В этот раз предметом истерик которую неделю служит не горящий уличный фонарь. Никто не побежал звонить, выяснять, добиваться, чтобы фонарь включили, а у нее уже сил нет ходить. Все просто! Этот фонарь никому не нужен. И всем наплевать, что он не горит.
И вот слоняется она по подъезду, как тень, увидит кого-нибудь и заводит старую песню. Меня недавно увидела и снова-здорова: фонарь не горит. А я зареклась с ней не разговаривать больше, чем здрасте-здрасте. Дело в том, что я уже попала как-то на ее причитания, когда она пожаловалась, что холодно на улице, а я предположила, что она, наверное, кушает плохо, потому и мерзнет. Для меня плохо есть, это есть мало и без аппетита, потому что сама мерзлячка, и сильным аппетитом не страдаю. Соседка взвилась в ор, что я обвинила ее в нищете. Потом несколько месяцев она полоскала мое имя на каждом углу, потом маме моей решила пожаловаться, как плохо она дочь воспитала. В общем, с тех пор я с ней не разговариваю и в разговоры не вступаю.
Вообще у нас (тех, чьи окна выходят на подъезд) три "беды": фонарь, который светит в окно, вечная стоянка машин (с сигналками, музыкой, вечно подъезжающими, греющимися и отъезжающими машинами) и лавочка перед подъездом, на которую прутся сидеть, орать, плевать, сосаться, пить со всего района, и которую не могут снести именно из-за этой же самой соседки, которая начинает рыдать, что ее некому защитить и что без лавочки нельзя. И доводы о том, что свои не сидят, а чужие только гадят до ее старого мозга не доходят.

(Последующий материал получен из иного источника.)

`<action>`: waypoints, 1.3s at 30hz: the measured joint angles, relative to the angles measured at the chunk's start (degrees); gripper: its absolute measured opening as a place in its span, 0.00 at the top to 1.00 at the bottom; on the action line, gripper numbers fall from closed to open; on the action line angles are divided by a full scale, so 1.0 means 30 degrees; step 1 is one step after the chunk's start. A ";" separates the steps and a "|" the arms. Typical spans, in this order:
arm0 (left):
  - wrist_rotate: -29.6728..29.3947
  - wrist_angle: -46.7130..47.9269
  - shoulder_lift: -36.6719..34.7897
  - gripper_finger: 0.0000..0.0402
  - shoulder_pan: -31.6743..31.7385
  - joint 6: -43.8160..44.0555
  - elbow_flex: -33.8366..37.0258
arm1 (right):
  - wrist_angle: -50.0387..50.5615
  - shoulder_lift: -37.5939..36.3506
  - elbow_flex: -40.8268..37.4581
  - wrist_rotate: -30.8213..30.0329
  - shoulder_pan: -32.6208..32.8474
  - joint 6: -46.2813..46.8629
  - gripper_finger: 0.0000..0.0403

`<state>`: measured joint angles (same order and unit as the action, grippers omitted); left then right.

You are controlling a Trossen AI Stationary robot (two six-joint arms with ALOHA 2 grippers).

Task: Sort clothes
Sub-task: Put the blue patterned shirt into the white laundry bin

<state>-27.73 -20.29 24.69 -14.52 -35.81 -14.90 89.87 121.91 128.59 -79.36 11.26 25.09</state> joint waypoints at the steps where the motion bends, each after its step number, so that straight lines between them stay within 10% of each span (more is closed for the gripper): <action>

Форточку в подъезде тоже открыть нельзя, даже если краской несет и в квартире нечем дышать. Наша старая героиня тут же выбегает и рыдает, что ей холодно, и будто одни тут в подъезде живут, хлопает дверями, форточкой, все громко, чтобы на все этажи слыхать было. Запахов она не чует, а вот на холод реагирует. Из последнего: намазала смолой форточку, чтобы те, кто хотел проветрить потом долго и муторно отмывались.

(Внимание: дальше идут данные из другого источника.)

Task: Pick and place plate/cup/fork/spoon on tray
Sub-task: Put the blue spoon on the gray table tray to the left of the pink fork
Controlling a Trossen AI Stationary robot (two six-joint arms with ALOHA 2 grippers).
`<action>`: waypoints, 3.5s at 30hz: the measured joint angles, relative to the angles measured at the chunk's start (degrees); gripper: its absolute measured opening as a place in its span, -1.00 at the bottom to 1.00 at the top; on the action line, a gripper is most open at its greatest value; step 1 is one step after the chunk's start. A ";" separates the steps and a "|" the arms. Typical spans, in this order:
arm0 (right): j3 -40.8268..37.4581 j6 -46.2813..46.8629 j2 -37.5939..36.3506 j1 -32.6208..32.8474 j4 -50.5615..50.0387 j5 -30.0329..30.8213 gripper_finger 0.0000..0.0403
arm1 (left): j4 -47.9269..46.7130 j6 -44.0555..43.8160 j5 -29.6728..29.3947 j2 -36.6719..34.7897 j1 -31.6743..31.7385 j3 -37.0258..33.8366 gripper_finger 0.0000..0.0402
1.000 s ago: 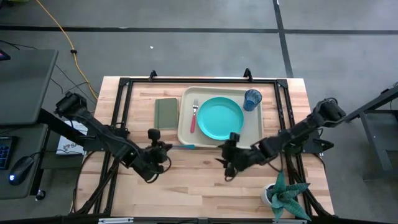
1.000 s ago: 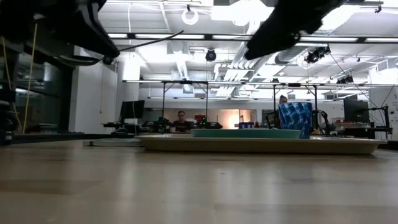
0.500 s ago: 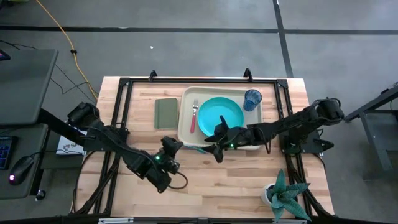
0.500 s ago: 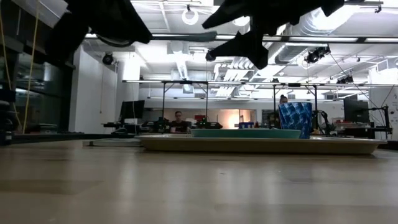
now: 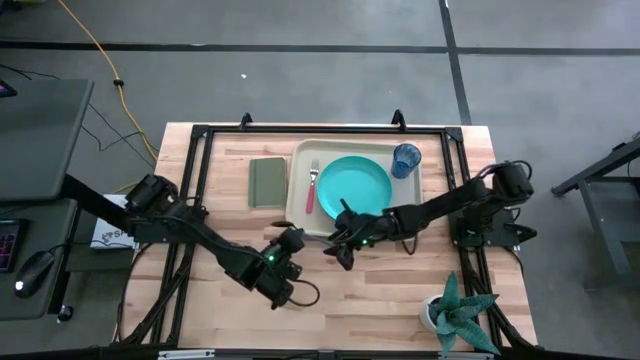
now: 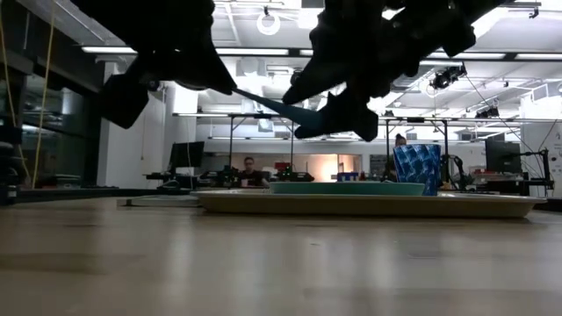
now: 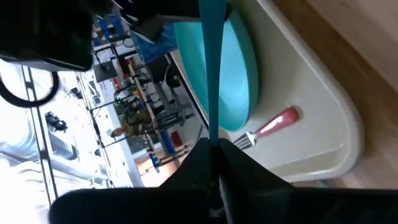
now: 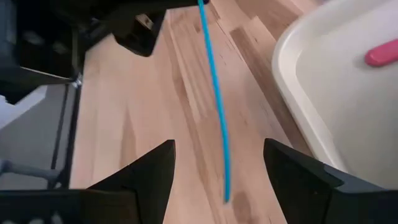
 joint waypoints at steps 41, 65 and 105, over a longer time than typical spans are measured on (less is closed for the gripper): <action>0.07 -3.32 -10.04 1.45 -26.23 15.88 -1.00 | -19.02 -29.44 17.00 -0.41 0.90 13.69 -0.10; -12.57 -30.94 0.02 3.51 45.98 21.64 -1.00 | 110.51 -47.73 42.41 -26.87 12.52 -50.54 -0.07; 4.39 -33.88 6.58 3.06 33.52 18.92 -1.00 | 110.96 -33.42 44.31 -21.41 11.83 -45.66 -0.07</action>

Когда она что-то начинает мне говорить, ища моей поддержки, я быстро и молча ухожу. Хотя так хочется временами жестко сказать этой старой манипуляторше, что она не одна в подъезде живет и нечего тут права качать и истерить, а также развивать свою кипуче-могуче-вредную деятельность. Но старость ведь надо уважать, даже если она глупая и маразматическая.
А сама мечтаю о квартире где-нибудь на 20-м этаже, чтобы не было слышно ни машин, ни людей, ни собак, никого.
Конечно, я понимаю, что она хочет, чтобы подъезд был дружный, чтобы ей помогали, кто продуктов купит, кто поможет убраться, кто в больницу сходит вместе с ней, кто отремонтирует что-то при надобности. Все это хорошо. Но кому нужна чужая склочная старуха, которая не помнит добра, обвиняет, что ее обокрали или пытались отравить, которая обливает грязью всех, кто ей помогал когда-либо и сплетничает обо всех. Если родственникам она не нужна, что уж говорить о чужих людях. Иногда мне становится ее жалко, но чаще всего я давлю в себе все растущее раздражение.